═══ Data

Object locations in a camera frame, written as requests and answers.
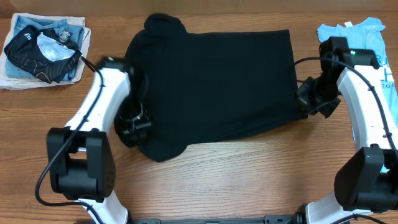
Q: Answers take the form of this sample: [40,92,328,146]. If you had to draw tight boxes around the black t-shirt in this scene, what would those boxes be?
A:
[125,14,304,162]

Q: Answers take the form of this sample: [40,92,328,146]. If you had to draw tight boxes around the folded black patterned shirt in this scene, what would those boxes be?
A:
[4,25,81,83]

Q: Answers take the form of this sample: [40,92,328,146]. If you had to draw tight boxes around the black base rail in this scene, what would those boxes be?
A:
[132,215,296,224]

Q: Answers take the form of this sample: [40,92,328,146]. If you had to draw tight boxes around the light blue t-shirt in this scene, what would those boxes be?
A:
[317,17,398,174]

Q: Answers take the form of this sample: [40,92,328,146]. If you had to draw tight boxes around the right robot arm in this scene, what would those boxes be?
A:
[289,37,397,223]

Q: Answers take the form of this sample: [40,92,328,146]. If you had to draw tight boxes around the folded beige cloth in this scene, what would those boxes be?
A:
[1,13,91,90]

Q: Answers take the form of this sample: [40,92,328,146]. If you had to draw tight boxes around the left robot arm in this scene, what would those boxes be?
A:
[35,57,152,223]

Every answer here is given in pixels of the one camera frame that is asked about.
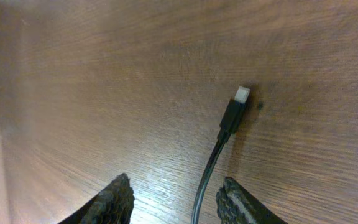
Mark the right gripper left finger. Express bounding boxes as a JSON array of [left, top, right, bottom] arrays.
[[59, 173, 135, 224]]

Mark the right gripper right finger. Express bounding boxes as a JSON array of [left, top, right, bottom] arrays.
[[216, 177, 287, 224]]

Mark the black USB charging cable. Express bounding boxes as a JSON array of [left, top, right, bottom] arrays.
[[190, 86, 251, 224]]

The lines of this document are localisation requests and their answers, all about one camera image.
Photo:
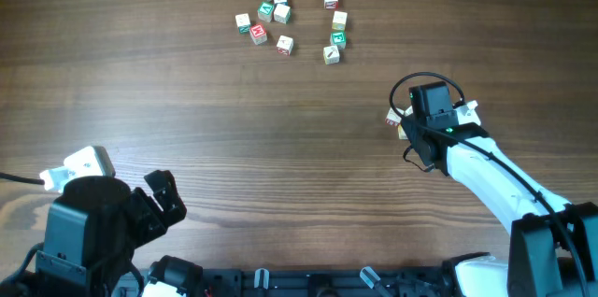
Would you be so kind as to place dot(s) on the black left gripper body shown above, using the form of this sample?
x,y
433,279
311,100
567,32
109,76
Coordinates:
x,y
152,208

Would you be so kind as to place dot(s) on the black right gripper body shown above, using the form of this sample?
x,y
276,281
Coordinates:
x,y
415,129

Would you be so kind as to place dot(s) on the red U letter block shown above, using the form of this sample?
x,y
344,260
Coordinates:
x,y
401,133

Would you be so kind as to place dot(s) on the red A letter block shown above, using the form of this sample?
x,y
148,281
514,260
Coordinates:
x,y
392,118

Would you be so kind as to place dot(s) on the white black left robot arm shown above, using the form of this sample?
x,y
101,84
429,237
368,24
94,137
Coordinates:
x,y
93,229

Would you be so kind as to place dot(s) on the yellow K letter block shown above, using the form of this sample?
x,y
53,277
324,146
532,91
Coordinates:
x,y
331,54

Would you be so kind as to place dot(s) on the green F letter block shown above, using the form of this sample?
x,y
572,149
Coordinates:
x,y
339,39

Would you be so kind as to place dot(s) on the yellow plain top block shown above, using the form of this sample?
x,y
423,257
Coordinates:
x,y
340,19

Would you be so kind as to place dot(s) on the red O letter block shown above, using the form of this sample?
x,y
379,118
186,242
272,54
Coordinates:
x,y
285,45

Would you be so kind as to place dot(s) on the white animal picture block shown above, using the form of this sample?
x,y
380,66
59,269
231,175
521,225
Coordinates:
x,y
282,13

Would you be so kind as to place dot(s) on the red M letter block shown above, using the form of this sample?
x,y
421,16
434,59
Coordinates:
x,y
258,34

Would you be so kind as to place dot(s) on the green A letter block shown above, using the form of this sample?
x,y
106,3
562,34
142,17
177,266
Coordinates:
x,y
266,11

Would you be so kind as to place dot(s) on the green N letter block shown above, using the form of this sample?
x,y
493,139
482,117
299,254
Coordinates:
x,y
243,23

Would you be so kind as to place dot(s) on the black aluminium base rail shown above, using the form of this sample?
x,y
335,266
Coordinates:
x,y
407,281

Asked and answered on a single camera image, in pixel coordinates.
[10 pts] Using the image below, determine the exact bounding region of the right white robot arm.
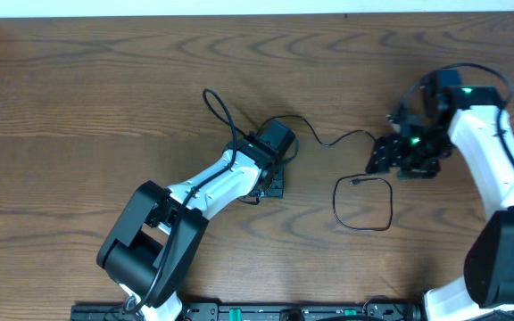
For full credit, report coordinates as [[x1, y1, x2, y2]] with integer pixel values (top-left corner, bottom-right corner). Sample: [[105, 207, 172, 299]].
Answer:
[[366, 64, 514, 320]]

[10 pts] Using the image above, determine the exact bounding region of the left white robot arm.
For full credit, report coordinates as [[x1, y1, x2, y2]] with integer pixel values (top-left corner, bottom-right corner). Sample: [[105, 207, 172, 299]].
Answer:
[[96, 120, 296, 320]]

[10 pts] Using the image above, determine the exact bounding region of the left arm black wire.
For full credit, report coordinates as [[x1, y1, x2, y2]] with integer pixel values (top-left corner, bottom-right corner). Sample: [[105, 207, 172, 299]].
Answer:
[[122, 87, 252, 316]]

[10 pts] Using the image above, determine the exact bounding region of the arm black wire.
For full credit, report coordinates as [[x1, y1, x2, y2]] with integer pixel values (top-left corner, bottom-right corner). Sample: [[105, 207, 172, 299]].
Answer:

══════

What is expected: Count the lines of the records that contain the word "rail". Give only the count.

Task response: 2